EMR: PROGRESSIVE PANACEA

One way single-pay advocates kid themselves about the cost of government-mandated “universal” health care is to ascribe magical powers to EMR. Typically delusional on this point is Maggie Mahar, who advises her readers that electronic medical records “guarantee many fewer errors, and much greater efficiency.”

I have been an enthusiastic advocate of EMR implementation in every hospital with which I have been associated.  But I also know that it won’t ”guarantee” anything. Software is no better than its users, and Nurse K offers some illuminating comments about the users upon which the success of EMR depends:

There are some doctors that won’t order certain things because they can’t figure out how to enter it on the computer or order something Q6 hrs PRN instead of “one time” because they can’t figure out how to switch the default order to “one time”. If they forget to order something, it’s the computer’s fault.

And this, presumably, is just a garden variety order entry system. Such systems are nowhere near as nuanced and difficult to navigate as a serious EMR set up. Yet the behavior that Nurse K describes is pervasive, and it won’t get better until medical software in general becomes easier and less time consuming to use.

The “progressive” answer to this is predictable: have our masters inside the Beltway issue a federal mandate requiring all medical practices and hospitals to have electronic medical records implemented by some date certain. That would, of course, be a very expensive failure. 

New technologies are adopted en masse because they are easier, faster, and cheaper than the technologies they replace. Unfortunately, EMR is at present harder, slower, and more expensive than the technologies it is expected to replace. Until that changes, the health care system will never benefit from its magical powers.

Comments 1

  1. Nurse K wrote:

    These EMRs don’t just appear on the scene. It cost our hospital alone millions to implement, including the costs to add more staff to the hospital for a month or two so people could learn the program and not be overwhelmed with the usual load of patient care. The same would go with clinics and everywhere else.

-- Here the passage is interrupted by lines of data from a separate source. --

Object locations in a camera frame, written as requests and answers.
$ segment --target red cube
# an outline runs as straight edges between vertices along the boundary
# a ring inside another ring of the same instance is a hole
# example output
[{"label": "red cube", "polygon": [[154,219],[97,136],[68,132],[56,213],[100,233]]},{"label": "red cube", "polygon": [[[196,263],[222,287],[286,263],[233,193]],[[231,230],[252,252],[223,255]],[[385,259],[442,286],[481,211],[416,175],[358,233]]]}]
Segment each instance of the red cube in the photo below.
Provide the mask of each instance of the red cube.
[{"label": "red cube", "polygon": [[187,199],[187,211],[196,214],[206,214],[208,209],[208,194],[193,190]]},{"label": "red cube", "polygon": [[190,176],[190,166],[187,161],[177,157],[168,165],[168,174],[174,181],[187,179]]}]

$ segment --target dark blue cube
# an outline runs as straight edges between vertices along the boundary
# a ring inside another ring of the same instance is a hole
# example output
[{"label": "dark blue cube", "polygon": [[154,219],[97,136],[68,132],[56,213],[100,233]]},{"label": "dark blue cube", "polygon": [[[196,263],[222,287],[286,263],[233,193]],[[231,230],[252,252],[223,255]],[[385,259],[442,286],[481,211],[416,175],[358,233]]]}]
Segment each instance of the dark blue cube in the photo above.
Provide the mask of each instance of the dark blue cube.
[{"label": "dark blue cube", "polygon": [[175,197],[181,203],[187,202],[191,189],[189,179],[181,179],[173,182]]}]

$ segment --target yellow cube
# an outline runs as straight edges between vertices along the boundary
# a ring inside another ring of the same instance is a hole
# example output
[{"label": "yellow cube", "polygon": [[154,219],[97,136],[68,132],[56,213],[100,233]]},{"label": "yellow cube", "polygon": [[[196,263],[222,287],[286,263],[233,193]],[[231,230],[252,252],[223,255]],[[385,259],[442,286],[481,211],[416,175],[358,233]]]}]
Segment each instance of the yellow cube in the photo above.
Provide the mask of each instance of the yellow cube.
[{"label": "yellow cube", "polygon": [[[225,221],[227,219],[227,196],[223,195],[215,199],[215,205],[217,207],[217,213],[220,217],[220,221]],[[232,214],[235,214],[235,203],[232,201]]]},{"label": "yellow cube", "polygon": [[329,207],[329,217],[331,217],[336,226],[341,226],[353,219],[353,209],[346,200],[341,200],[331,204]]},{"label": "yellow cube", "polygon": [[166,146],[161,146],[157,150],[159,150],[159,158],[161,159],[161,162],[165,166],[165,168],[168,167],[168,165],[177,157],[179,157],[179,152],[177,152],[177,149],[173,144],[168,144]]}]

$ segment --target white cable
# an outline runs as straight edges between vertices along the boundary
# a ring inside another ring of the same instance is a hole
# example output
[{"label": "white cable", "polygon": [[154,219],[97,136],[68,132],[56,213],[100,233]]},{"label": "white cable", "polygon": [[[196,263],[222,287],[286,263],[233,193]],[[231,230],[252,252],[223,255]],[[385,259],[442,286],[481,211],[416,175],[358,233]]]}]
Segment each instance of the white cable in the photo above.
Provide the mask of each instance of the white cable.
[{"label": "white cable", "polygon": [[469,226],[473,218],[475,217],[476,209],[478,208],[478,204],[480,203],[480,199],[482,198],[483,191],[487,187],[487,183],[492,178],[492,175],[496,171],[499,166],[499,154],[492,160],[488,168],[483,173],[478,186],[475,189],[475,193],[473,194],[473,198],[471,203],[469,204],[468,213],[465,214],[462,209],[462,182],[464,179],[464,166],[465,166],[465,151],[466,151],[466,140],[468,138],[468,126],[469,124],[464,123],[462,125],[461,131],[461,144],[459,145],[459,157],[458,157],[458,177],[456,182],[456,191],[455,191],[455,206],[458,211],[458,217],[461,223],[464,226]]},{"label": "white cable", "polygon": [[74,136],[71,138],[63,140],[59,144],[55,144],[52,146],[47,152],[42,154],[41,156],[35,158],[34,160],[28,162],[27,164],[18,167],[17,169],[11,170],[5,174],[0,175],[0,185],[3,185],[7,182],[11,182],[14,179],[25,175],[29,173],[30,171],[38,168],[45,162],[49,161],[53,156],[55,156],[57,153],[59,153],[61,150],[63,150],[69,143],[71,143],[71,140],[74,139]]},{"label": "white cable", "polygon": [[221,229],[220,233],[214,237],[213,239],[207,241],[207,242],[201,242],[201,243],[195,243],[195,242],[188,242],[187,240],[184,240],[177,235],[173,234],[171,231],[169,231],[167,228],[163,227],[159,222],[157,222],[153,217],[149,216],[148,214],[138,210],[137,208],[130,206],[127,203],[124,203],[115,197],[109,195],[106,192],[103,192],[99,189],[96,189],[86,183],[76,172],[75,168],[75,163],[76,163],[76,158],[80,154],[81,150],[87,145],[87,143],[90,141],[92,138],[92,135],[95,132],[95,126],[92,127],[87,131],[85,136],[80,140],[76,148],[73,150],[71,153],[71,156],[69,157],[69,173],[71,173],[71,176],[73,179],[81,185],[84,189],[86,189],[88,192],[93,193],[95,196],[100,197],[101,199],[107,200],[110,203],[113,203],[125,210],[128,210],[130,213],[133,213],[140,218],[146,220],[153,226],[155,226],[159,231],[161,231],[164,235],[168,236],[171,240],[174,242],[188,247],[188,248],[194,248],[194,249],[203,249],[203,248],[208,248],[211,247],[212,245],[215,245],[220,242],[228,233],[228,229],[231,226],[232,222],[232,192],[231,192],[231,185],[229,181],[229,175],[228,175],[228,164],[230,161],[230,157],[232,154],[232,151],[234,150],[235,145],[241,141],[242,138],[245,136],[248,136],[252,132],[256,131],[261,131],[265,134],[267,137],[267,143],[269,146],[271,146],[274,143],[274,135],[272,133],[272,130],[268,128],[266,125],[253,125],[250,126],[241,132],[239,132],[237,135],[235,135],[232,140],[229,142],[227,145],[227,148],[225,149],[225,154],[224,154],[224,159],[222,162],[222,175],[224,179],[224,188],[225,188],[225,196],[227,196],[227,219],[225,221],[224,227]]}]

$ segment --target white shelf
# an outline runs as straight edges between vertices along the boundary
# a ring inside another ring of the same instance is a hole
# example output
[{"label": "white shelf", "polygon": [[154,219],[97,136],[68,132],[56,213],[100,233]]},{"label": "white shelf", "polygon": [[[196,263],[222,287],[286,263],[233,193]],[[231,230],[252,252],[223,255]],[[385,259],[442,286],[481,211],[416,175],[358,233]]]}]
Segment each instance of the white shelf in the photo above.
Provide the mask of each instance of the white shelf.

    I personally don’t mind it that much, but I catch so many mistakes, far more than I had to worry about before. It’s easy to open the wrong chart and order a whole bunch of stuff on the wrong person and, low and behold, a patient is getting dig or metoprolol when it was intended for the guy next door. Luckily, the doctors are getting better about this, but it still happens frequently.

    Also, the things like the Q6hr PRN defaults mentioned above: When that happens, the pharmacy doesn’t receive a flag that the medication is “stat” for the ER and the order goes unfilled until someone changes the order and this causes delays. This happens at least 2 or 3 times per shift just on my patients alone.

    Another subtle problem includes the standard order sets for diagnoses. If your patient is listed as “infection”, an entire default order set for sepsis will pop up and the doctors will click on far more tests in that order set than I think they probably otherwise would have. A little old lady with normal vitals (except a temp of 99.2), cough and body aches got a million-dollar sepsis work-up from ionized calciums to lactates a couple days ago, for instance when all she needed was a flu swab and rest.

    I personally don’t mind our system and most of the younger doctors like it, but it’s far from idiot-proof and doesn’t decrease mistakes.